● Exercise goal:
In the listing below, a line holding "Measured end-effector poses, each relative" and a line holding "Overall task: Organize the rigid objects" mark the range. Retype both exactly, with all lines between them.
-------- Data records
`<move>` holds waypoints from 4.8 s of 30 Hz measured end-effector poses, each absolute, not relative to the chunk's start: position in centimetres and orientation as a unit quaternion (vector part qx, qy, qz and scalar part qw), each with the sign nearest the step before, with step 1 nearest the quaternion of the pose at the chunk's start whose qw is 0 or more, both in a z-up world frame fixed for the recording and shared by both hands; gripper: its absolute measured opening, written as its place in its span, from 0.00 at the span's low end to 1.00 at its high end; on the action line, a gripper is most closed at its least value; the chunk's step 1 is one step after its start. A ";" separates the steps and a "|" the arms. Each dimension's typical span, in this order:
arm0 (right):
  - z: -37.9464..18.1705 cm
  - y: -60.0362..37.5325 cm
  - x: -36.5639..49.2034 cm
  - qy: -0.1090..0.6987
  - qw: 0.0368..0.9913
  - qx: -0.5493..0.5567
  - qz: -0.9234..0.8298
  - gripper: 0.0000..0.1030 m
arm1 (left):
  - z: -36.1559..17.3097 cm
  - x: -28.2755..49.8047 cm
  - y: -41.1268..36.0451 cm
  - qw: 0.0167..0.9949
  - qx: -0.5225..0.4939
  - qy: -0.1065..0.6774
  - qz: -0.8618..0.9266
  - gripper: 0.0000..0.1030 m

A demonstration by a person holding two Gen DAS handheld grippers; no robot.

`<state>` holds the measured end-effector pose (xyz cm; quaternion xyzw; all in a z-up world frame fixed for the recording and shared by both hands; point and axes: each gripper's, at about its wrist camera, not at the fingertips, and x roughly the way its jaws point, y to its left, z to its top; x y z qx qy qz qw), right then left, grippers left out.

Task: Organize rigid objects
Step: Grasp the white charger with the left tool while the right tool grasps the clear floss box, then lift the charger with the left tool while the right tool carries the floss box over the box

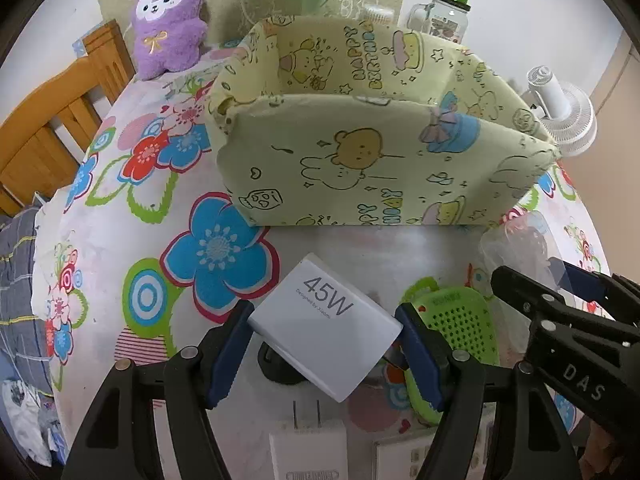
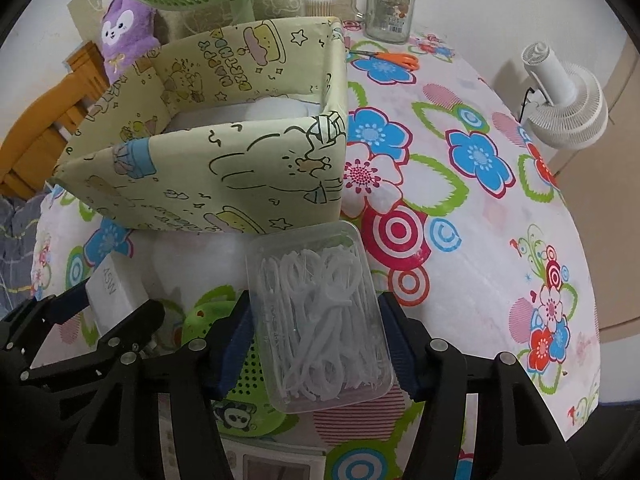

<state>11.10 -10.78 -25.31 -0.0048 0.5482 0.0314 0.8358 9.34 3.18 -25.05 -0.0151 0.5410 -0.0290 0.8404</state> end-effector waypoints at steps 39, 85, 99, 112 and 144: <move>-15.2 -11.8 7.8 0.467 0.882 0.006 0.064 0.62 | -15.8 6.1 1.3 0.878 -0.014 0.478 -0.010 0.72; -11.9 -11.5 13.5 0.455 0.887 -0.001 0.073 0.62 | -13.0 12.2 0.4 0.886 0.006 0.463 -0.012 0.72; -13.5 -11.5 18.4 0.467 0.878 -0.005 0.103 0.62 | -14.2 16.4 0.2 0.879 0.005 0.477 0.002 0.72; -14.9 -11.4 21.5 0.476 0.873 -0.005 0.110 0.62 | -15.6 19.5 0.1 0.874 0.013 0.486 -0.001 0.72; -18.3 -9.2 26.3 0.503 0.856 -0.022 0.122 0.60 | -21.1 25.3 1.3 0.850 0.002 0.526 0.006 0.72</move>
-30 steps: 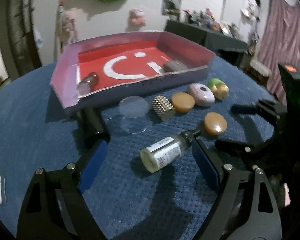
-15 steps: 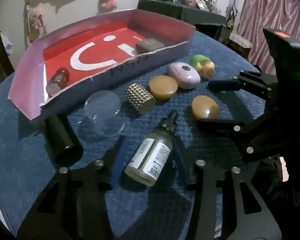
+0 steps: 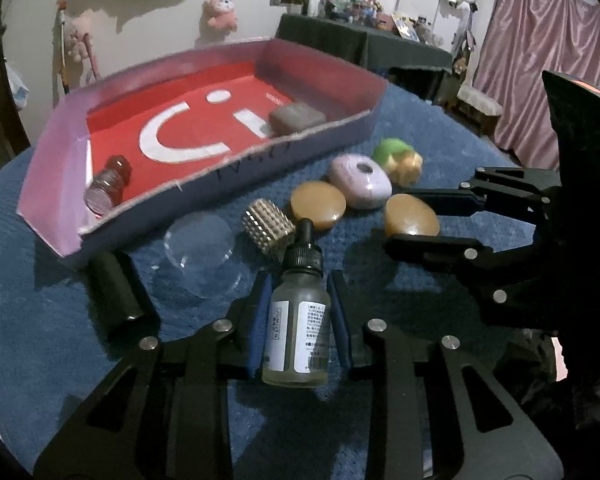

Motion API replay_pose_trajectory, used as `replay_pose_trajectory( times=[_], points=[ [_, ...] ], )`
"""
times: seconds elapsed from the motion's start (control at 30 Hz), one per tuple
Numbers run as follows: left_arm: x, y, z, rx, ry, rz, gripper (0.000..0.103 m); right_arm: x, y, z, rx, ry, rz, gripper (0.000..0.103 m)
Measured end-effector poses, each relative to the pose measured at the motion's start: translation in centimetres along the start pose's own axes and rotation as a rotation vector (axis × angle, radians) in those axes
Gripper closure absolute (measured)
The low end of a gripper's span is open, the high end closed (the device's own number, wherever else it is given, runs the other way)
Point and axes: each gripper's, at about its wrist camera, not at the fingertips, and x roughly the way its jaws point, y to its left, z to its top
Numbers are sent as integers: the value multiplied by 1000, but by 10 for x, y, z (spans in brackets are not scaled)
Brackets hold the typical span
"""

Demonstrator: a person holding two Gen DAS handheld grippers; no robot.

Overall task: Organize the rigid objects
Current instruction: 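Grasp the dropper bottle with the left tool while the right tool grasps an orange sponge, then carry the dropper bottle and orange sponge into the tray and release both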

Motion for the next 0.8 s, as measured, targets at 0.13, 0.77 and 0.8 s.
replay_pose_trajectory(
  times=[0.13,0.77,0.8],
  points=[
    [-16,1,6,-13,-45,7,76,-14,0,10,-2,-39,-8,63],
    [-34,7,13,-33,-96,31,76,-21,-2,23,-10,-71,-4,63],
    [-34,7,14,-34,-98,32,76,-22,-2,24,-12,-71,-3,63]
  ],
)
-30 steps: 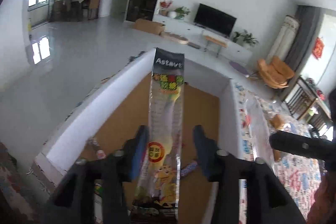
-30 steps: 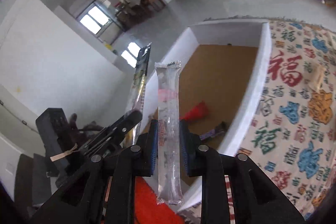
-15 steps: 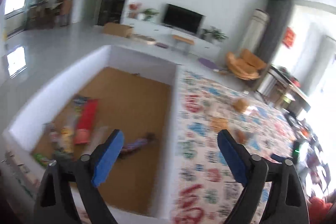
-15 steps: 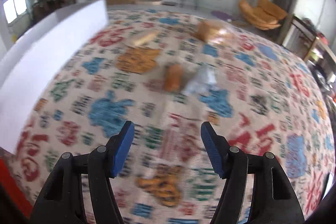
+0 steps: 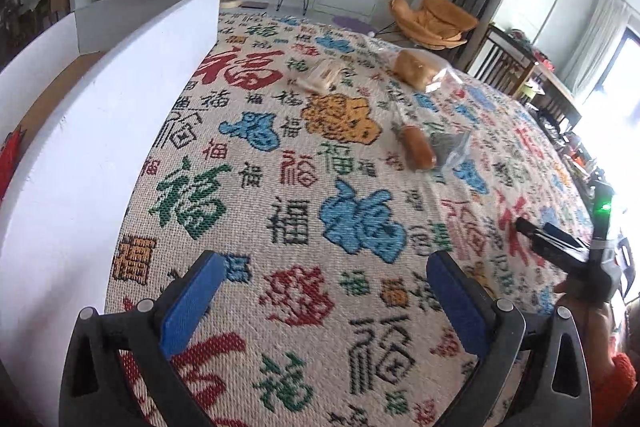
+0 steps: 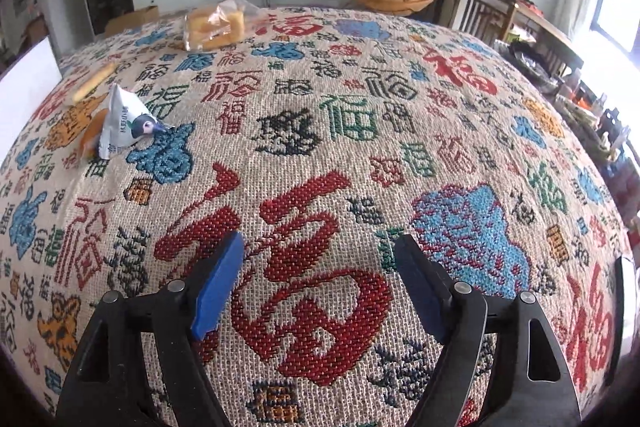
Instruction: Organize snacks
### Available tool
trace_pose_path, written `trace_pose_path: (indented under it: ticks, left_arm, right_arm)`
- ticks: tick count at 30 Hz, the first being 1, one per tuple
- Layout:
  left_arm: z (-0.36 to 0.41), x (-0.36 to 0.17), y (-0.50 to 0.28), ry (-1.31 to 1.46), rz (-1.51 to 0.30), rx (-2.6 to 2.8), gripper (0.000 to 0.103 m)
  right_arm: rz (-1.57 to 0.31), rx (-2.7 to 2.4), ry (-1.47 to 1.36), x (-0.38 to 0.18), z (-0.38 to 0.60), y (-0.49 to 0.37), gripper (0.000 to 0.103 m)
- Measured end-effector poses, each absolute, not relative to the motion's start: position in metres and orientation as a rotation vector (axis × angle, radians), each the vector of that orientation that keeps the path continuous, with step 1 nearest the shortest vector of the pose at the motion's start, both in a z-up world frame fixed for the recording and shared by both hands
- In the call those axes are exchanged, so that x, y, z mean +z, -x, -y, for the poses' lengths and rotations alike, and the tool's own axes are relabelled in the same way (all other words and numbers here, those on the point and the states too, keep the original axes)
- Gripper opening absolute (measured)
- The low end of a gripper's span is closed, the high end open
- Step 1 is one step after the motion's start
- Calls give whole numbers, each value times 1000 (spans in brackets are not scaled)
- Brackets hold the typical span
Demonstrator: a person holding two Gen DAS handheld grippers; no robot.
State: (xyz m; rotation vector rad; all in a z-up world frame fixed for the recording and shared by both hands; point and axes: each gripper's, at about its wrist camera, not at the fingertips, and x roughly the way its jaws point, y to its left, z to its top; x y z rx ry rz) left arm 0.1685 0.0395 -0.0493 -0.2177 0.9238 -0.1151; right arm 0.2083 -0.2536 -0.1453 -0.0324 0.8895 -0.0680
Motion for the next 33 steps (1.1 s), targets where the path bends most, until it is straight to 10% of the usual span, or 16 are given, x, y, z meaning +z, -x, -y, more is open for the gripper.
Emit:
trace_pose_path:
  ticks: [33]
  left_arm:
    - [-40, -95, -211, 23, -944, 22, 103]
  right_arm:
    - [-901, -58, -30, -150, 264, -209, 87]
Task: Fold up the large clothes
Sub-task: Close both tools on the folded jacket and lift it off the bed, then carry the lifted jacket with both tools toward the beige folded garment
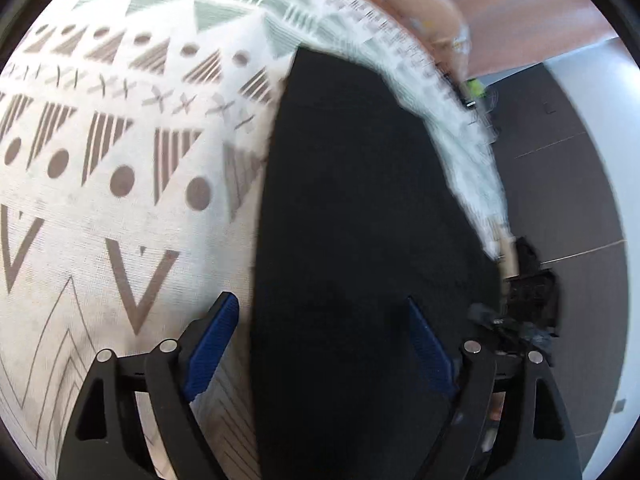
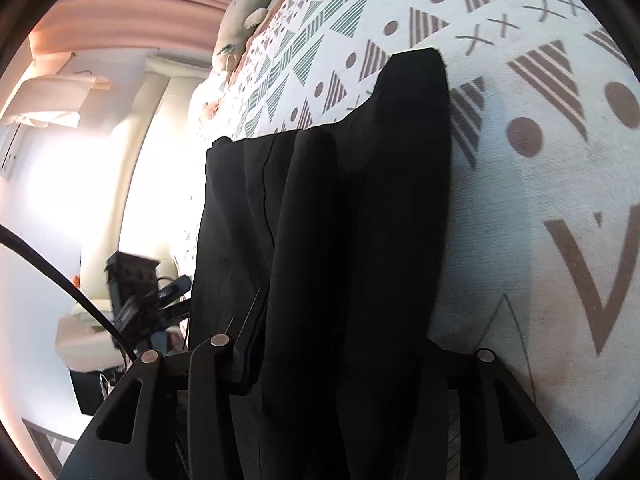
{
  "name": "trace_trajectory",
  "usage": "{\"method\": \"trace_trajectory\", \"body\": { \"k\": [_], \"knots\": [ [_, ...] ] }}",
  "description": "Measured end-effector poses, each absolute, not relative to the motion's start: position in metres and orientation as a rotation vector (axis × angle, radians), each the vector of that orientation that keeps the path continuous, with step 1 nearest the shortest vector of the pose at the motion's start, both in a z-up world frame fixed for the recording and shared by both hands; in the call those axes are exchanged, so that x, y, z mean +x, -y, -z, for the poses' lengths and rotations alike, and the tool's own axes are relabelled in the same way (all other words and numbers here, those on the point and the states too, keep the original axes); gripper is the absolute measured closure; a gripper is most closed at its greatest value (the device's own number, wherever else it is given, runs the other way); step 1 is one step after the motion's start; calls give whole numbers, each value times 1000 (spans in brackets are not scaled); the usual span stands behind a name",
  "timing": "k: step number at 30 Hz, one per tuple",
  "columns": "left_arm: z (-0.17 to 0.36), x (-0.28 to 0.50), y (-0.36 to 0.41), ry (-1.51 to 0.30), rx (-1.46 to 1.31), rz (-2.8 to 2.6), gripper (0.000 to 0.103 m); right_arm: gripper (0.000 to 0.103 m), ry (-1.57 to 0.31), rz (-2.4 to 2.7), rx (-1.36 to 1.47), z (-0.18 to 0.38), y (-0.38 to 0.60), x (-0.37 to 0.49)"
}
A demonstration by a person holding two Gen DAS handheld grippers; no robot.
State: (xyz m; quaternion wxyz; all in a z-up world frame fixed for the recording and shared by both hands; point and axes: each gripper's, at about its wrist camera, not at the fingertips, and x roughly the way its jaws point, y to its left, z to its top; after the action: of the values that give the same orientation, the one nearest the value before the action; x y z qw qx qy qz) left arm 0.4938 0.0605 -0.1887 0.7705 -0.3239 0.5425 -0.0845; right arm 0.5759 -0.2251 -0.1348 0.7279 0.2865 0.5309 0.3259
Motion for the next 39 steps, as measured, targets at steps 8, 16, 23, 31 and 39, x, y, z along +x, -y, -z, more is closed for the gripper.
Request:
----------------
● Answer to the problem:
Measured end-effector poses, each relative to the pose measured at the motion's start: translation in centimetres along the start pose's own axes and rotation as a rotation vector (axis × angle, radians) in those axes
Gripper closure absolute (measured)
The low end of a gripper's span is open, the high end closed (the device's own number, wherever else it is given, runs the other way)
Point and axes: each gripper's, at about its wrist camera, not at the fingertips, and x roughly the way its jaws point, y to its left, z to its top
Numbers are sent as integers: the value multiplied by 1000, but by 10 for x, y, z (spans in brackets are not scaled)
Brackets hold the typical span
"""

Demonstrator: a person holding two Gen DAS handheld grippers; no robot.

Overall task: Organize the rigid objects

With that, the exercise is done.